[FLINK-34833] [Bug][sqlserver] SqlServer incremental source cannot support exactly-once - ASF JIRA

Details

Type: Bug
Status: Open
Priority: Major
Resolution: Unresolved
Affects Version/s: None
Fix Version/s: None
Component/s: Flink CDC
Labels:
- github-import

Description

1. Search before asking

[X] I searched in the issues and found nothing similar.

1. Flink version

1.18

1. Flink CDC version

3.0

1. Reason
  1. overview
    At first, we can see what SqlServer incremental source do to guarantee exactly-once sematics in parallel read。
    First, split the table into multiple chunks based on the key, each chunk as a snapshot split. These splits can be read in parallel.

In snapshot phase, for each snapshot split between [low_key, high_key]:
1. use SqlServerDialect#displayCurrentOffset to get LSN as low_watermark
2. read snapshot data between [low_key, high_key] as a temporary state `state1` by JDBC connection query.
3. use SqlServerDialect#displayCurrentOffset to get LSN as high_watermark
4. read log between (low_watermark, high_watermark), will update temporary state `state1` and generate *final state of high_watermark*, then emit to downstream.

Then in stream phase, we read log between [high_watermark, +∞）for this split between [low_key, high_key].

1. 1. problem
    However, `SqlServerDialect#displayCurrentOffset → SqlServerUtils#currentLsn → SqlServerConnection#getMaxTransactionLsn` return the max LSN of system table `cdc.lsn_time_mapping` , which is not the real latest LSN of whole database system. In this incremental source framework, only the real latest LSN of whole database system can guarantee exactly-once sematics.

As shown in https://stackoverflow.com/questions/29477391/cdc-data-only-shows-up-after-5-minutes, this developer find that [CDC Data Only Shows up After 5 Minutes|https://stackoverflow.com/questions/29477391/cdc-data-only-shows-up-after-5-minutes) , and the reason is :
> Because the capture process extracts change data from the transaction log, there is a built in latency between the time that a change is committed to a source table and the time that the change appears within its associated change table.

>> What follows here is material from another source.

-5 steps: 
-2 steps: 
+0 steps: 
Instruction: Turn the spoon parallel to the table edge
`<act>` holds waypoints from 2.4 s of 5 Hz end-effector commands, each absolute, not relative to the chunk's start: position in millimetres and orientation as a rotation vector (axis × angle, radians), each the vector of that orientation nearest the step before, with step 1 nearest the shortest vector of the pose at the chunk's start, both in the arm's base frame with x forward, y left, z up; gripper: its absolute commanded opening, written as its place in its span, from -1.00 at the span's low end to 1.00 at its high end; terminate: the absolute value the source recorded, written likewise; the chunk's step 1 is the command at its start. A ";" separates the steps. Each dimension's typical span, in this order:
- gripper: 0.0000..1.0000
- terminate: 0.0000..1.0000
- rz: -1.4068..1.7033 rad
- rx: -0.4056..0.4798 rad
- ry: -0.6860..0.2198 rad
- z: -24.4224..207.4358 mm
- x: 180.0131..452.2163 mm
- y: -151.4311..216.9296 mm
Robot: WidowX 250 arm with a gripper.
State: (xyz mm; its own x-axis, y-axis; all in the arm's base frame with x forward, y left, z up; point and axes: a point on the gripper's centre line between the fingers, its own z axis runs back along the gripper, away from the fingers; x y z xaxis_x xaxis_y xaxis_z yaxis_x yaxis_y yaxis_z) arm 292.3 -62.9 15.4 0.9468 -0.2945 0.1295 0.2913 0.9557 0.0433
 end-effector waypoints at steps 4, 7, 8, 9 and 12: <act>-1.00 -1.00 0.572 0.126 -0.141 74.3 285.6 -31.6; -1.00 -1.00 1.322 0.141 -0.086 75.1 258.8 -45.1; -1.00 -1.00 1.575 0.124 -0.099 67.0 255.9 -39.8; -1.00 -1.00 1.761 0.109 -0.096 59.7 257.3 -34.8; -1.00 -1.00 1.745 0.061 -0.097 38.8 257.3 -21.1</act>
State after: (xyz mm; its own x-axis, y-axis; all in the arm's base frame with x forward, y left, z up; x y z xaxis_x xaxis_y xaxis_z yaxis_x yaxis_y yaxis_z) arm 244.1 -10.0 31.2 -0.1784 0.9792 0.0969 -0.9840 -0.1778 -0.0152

For example, low_mark and high_watermark maybe 5 minutes lower than the Lsn of step two(read snapshot data). Then in streaming phase, the log which should be ignored will be read again.

1. How to verify
  Modify test: com.ververica.cdc.connectors.oracle.source.OracleSourceITCase#testEnableBackfillWithDMLPostLowWaterMark, we can see three dml operations are read twicely.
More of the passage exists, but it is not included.